Diana Negoescu, PhD, University of Minnesota, Minneapolis, MN, Heiner Bucher, MPH, Swiss HIV Cohort Study, Basel Institute for Clinical Epidemiology & Biostatistics, Basel, Switzerland and Eran Bendavid, MD, MS, Stanford Health Policy, Centers for Health Policy and Primary Care and Outcomes Research, Department of Medicine, Stanford University, Stanford, CA

Purpose: Early detection of virologic failure in HIV patients on antiretroviral therapy may improve the health outcomes of patients and reduce transmission. HIV RNA (viral load) monitoring is a costly yet common technology for detecting failure.  We assess the health benefits and cost-effectiveness of strategies for viral load monitoring in resource-limited contexts.

Methods: We created a microsimulation model parameterized using longitudinal cohort data.  We use the Swiss HIV Cohort Study (SHCS) data to estimate: 1) predictors of virologic failure; and 2) CD4 evolution during virologic failure and on antiretroviral therapy (ART).  We model the probability of virologic failure as a function of self-reported patient adherence, time on regimen, age and gender.  Adherence is also modeled as a time-varying process that depends on the patient's previous adherence status, age, gender and education level.  Individual CD4 counts are modeled using quantile regression models, where CD4 progression depends on failure status, previous CD4 count, time since ART initiation, CD4 nadir, age and gender.  We develop a microsimulation model informed by the data, and simulate 30,000 HIV patients in Uganda for 10 years following ART initiation. We then use our model to evaluate the total costs and QALYs achieved over a 10-year period by four viral load monitoring frequencies: every 3, 4, 6 or 12 months.

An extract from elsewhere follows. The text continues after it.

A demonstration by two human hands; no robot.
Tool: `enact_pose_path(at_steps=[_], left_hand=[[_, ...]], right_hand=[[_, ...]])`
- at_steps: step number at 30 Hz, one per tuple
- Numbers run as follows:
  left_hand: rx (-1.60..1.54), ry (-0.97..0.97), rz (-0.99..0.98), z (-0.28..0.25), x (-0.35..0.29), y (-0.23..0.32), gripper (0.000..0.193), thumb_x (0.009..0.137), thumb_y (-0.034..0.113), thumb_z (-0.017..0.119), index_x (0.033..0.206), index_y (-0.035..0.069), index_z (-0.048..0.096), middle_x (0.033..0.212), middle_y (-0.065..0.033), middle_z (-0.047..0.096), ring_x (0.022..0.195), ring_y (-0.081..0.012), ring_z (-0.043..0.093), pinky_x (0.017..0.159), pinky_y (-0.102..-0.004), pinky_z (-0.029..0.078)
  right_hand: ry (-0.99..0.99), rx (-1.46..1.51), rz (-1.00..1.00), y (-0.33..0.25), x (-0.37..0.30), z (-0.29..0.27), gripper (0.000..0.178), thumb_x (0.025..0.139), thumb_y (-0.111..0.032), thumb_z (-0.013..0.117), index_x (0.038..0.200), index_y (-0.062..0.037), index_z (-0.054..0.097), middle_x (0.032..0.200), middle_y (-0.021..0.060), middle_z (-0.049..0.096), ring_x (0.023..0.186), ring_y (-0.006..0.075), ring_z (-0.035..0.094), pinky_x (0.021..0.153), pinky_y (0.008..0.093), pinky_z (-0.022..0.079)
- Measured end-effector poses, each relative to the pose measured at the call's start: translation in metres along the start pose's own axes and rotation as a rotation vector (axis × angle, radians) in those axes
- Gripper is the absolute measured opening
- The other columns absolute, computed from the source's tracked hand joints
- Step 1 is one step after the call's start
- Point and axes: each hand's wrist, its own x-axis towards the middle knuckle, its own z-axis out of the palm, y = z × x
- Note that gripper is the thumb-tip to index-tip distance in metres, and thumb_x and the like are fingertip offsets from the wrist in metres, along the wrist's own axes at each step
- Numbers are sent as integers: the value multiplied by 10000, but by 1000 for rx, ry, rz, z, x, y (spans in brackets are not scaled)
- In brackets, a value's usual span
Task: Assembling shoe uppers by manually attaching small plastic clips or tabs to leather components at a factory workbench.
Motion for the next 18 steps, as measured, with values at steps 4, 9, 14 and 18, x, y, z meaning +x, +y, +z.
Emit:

Results: The model was validated by matching the five-year survival rates and the opportunistic infection-free survival rates within the 95% confidence intervals of the DART randomized clinical trial.  The average total number of months spent in virologic failure per patient over the 10 years simulated ranged from 2.07 for the 3-month interval policy to 4.25 for the 12-month policy. The percentage of the patients who switched to second-line regimen by the end of the 10-year period ranged from 31.6% for the 12-month policy to 36.8% for the 3-month policy.  In comparison with monitoring viral load every 12 months, more frequent monitoring marginally increased QALYs.  Compared with 12-monthly monitoring, 3-monthly monitoring yields on average a gain of 0.0595 QALYs per patient, at an incremental cost of $821. 

Conclusions: In resource-limited settings, high-frequency viral load monitoring relative to yearly monitoring costs more per QALY gained than many HIV interventions.  Use of direct person-level data can inform model construction and improve parameter estimation for diverse populations.